Il semble douteux qu’un catholique sérieux le dise. Il est plus susceptible de le voir comme un athéisme pratique et un culte de soi et de la machine sociale. Pour lui, la question devient donc de savoir quel genre de vie et d’éducation est le meilleur pour échapper au trou dans lequel notre société est en train de tomber, et avec lui son système éducatif.

Il y a eu beaucoup de discussions récemment concernant la récupération de la tradition chrétienne et de la communauté. Du côté éducatif de cette question, un grand travail a été fait pour promouvoir une renaissance de l’éducation humaine et catholique. Quelqu’un qui n’a pas été profondément impliqué ne peut pas donner un compte rendu complet de ces activités. Même ainsi, un parent étranger comme moi devrait être capable de reconnaître les choses qui fonctionnent et les personnes qui valent la peine d’être écoutées. Sinon, se fier à une connaissance supérieure serait une question de foi irrationnelle aveugle.

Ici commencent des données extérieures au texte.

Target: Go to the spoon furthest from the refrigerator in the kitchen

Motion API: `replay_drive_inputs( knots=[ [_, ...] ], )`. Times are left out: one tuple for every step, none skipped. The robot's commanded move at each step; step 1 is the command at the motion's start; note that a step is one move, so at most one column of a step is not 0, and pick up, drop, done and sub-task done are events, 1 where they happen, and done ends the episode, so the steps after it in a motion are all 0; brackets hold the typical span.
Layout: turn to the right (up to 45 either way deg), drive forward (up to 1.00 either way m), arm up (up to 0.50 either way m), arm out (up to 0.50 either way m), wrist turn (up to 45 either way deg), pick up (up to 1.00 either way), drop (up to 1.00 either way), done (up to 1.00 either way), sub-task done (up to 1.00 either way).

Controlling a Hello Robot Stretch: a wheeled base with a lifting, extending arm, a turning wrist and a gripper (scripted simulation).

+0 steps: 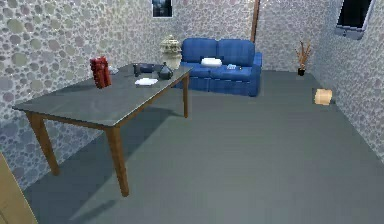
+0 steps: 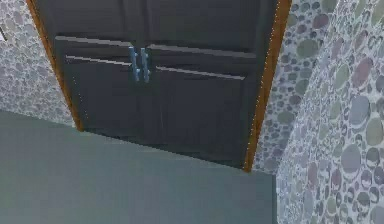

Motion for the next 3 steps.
replay_drive_inputs(
  knots=[
    [18.0, 0.00, 0.00, 0.00, 0.0, 0.00, 0.00, 0.00, 0.00],
    [0.0, 0.25, 0.00, 0.00, 0.0, 0.00, 0.00, 0.00, 0.00],
    [-45.0, 0.00, 0.00, 0.00, 0.0, 0.00, 0.00, 0.00, 0.00]
  ],
)
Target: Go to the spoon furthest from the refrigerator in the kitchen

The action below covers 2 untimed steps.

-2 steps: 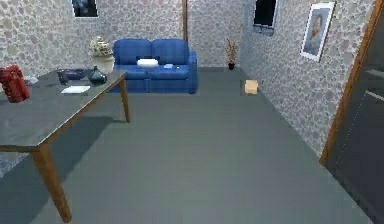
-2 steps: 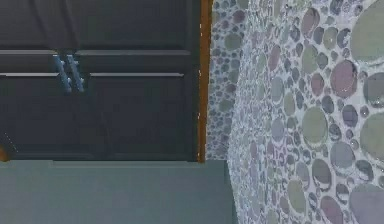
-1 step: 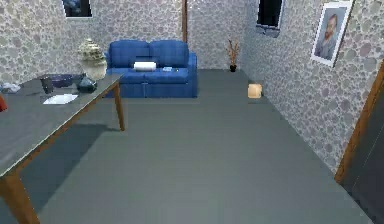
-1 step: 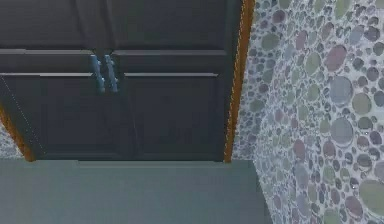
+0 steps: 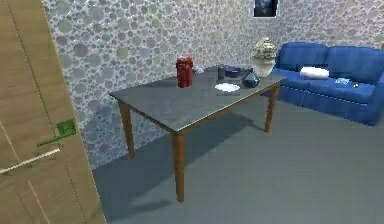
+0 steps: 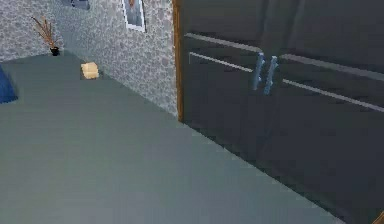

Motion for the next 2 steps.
replay_drive_inputs(
  knots=[
    [-39.0, 0.00, 0.00, 0.00, 0.0, 0.00, 0.00, 0.00, 0.00],
    [0.0, 0.55, 0.00, 0.00, 0.0, 0.00, 0.00, 0.00, 0.00]
  ],
)
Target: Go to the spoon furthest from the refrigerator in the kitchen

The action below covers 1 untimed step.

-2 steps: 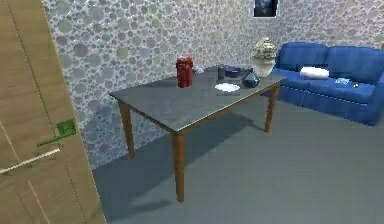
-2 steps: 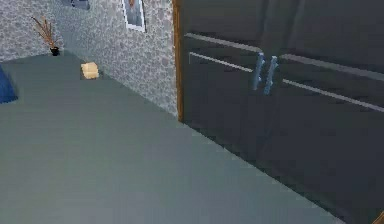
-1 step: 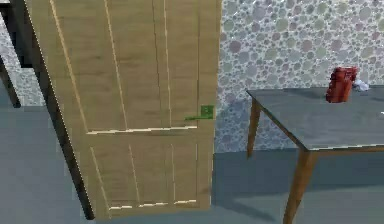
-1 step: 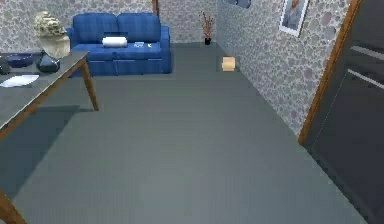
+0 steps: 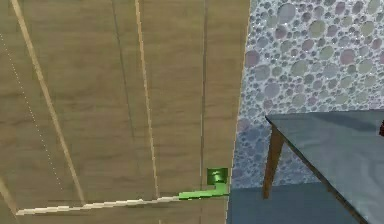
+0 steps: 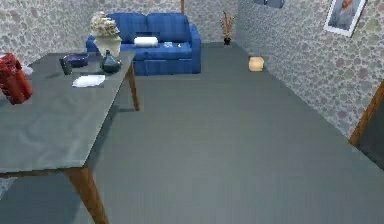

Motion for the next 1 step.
replay_drive_inputs(
  knots=[
    [-15.0, 0.00, 0.00, 0.00, 0.0, 0.00, 0.00, 0.00, 0.00]
  ],
)
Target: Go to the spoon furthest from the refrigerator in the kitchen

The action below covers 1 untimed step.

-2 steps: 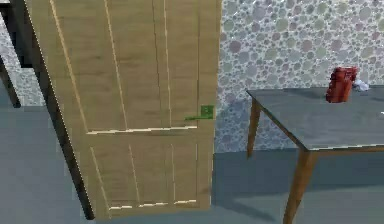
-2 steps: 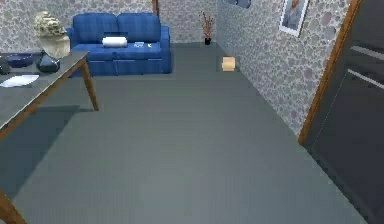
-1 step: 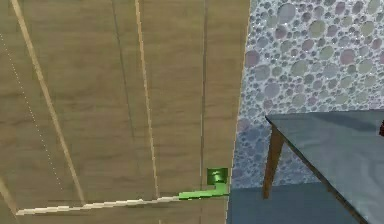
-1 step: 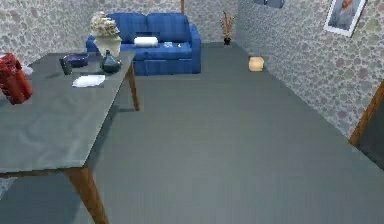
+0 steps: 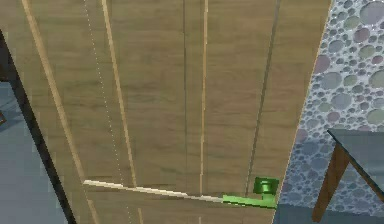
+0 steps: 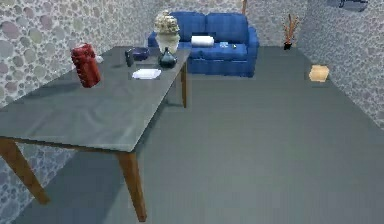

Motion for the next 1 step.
replay_drive_inputs(
  knots=[
    [0.0, 0.05, 0.00, 0.00, 0.0, 0.00, 0.00, 0.00, 0.00]
  ],
)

Et ce qui est remarquable, c’est que l’éducation qui fonctionne semble le plus souvent—comme le suggère le principe général—être une éducation qui met l’accent sur l’histoire, la tradition culturelle et l’engagement envers les objectifs les plus élevés de l’homme. Le mouvement croissant vers Enseignement classique catholique fournit un exemple. Il s’avère que la Foi, avec la tradition occidentale qu’elle a formée et au sein de laquelle elle s’est développée, peut encore être la base d’une éducation bien meilleure et plus durable que ce qui est généralement proposé.

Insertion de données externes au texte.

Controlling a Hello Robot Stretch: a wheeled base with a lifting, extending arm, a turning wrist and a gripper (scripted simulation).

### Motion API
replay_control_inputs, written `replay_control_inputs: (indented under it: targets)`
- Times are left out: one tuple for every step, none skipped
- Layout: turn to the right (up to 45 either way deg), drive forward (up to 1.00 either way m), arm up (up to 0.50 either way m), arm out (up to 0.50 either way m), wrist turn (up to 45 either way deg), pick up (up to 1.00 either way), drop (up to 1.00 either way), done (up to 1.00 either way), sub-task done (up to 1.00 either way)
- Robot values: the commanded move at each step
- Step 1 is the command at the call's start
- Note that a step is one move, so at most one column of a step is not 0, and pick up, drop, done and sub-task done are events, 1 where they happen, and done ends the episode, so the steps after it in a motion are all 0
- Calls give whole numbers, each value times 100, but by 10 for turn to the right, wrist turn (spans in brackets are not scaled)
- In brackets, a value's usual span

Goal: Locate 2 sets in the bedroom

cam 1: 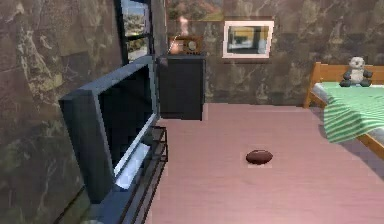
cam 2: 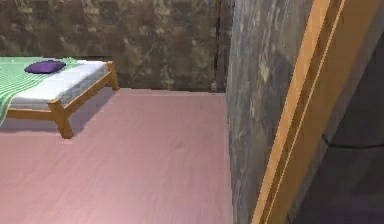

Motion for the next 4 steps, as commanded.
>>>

Il y a également eu des programmes universitaires remarquablement réussis qui étudient les grands livres de l’Occident dans un cadre catholique. Le Programme Intégré de Sciences Humaines Pearson à l’Université du Kansas, et le Institut Saint Ignace à l’Université de San Francisco, alors qu’il a conservé son indépendance, fournir des exemples exceptionnels. L’existence de tels programmes est souvent précaire, surtout lorsqu’ils sont associés à des institutions ordinaires. C’est peut-être parce que leurs objectifs sont en contradiction avec le monde d’aujourd’hui, ou il pourrait s’agir d’un choc de personnalités: les leaders de ces efforts ont souvent été des enseignants exceptionnels, et le monde universitaire a la réputation d’être jaloux.

Quoi qu’il en soit, ce qui a été fait peut être refait. Depuis des années, de nouveaux idéaux d’éducation, ou plutôt restaurés, émergent, se concrétisent et rassemblent des adhérents. Le mouvement de l’enseignement à domicile fournit de multiples exemples supplémentaires. Et plus les écoles “ordinaires” se détériorent, meilleures sont les perspectives d’une véritable réforme. Mais l’homme propose et Dieu dispose. Le temps nous le dira, et en attendant, nous ne pouvons que faire de notre mieux.